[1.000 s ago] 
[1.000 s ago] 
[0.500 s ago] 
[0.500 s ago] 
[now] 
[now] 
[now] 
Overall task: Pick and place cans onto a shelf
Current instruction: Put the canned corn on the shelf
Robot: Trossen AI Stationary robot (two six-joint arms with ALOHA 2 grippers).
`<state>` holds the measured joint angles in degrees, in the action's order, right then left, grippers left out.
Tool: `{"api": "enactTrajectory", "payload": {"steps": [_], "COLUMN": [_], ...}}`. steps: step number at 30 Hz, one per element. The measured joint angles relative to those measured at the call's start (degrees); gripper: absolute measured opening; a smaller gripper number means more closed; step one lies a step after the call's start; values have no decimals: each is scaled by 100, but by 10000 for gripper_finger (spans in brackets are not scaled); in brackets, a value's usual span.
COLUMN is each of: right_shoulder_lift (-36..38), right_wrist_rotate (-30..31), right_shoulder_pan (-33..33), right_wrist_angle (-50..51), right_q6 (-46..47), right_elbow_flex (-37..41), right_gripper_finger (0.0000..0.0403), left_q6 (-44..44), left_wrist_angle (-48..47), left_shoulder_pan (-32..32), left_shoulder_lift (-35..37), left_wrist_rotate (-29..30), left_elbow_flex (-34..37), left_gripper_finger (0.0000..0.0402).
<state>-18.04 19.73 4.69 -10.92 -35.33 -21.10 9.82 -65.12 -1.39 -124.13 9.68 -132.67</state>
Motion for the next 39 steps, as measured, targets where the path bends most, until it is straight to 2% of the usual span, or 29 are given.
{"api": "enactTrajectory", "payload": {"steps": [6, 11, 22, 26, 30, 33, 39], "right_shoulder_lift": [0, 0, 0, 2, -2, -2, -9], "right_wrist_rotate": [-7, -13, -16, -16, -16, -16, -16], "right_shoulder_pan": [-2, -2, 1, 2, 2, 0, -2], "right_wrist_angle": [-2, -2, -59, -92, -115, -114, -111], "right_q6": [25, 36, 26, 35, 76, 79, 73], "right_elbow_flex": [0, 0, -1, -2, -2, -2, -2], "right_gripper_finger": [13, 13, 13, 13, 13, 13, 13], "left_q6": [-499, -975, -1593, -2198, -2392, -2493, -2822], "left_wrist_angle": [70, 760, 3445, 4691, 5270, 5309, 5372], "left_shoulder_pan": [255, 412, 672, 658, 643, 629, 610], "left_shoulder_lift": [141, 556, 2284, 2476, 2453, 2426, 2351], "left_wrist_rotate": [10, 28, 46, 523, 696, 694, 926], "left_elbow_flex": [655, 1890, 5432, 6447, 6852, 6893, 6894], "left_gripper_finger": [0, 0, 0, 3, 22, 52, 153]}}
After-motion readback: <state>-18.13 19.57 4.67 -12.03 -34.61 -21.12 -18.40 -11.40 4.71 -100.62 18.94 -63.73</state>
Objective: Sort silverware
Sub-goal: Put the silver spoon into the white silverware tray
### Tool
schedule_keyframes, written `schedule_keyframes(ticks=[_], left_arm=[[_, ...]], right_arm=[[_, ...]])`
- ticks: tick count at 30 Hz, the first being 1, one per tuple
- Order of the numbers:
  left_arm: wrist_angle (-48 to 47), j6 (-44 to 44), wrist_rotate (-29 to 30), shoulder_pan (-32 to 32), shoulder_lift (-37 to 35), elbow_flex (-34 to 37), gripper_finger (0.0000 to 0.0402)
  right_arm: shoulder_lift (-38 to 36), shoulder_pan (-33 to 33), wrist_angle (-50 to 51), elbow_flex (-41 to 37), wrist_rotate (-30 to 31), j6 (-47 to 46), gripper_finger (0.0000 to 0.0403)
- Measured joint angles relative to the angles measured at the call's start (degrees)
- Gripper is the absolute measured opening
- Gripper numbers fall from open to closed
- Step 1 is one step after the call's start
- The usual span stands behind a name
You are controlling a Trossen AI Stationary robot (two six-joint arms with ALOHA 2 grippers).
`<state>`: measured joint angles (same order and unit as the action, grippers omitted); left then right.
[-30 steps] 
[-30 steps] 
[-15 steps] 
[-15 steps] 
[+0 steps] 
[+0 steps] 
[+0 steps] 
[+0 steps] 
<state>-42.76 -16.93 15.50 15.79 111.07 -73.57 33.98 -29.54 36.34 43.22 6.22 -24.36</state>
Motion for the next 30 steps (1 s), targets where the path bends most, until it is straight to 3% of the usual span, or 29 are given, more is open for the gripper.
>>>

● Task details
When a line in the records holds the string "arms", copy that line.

● Exercise answer
Robot: Trossen AI Stationary robot (two six-joint arms with ALOHA 2 grippers).
You are controlling a Trossen AI Stationary robot (two six-joint arms with ALOHA 2 grippers).

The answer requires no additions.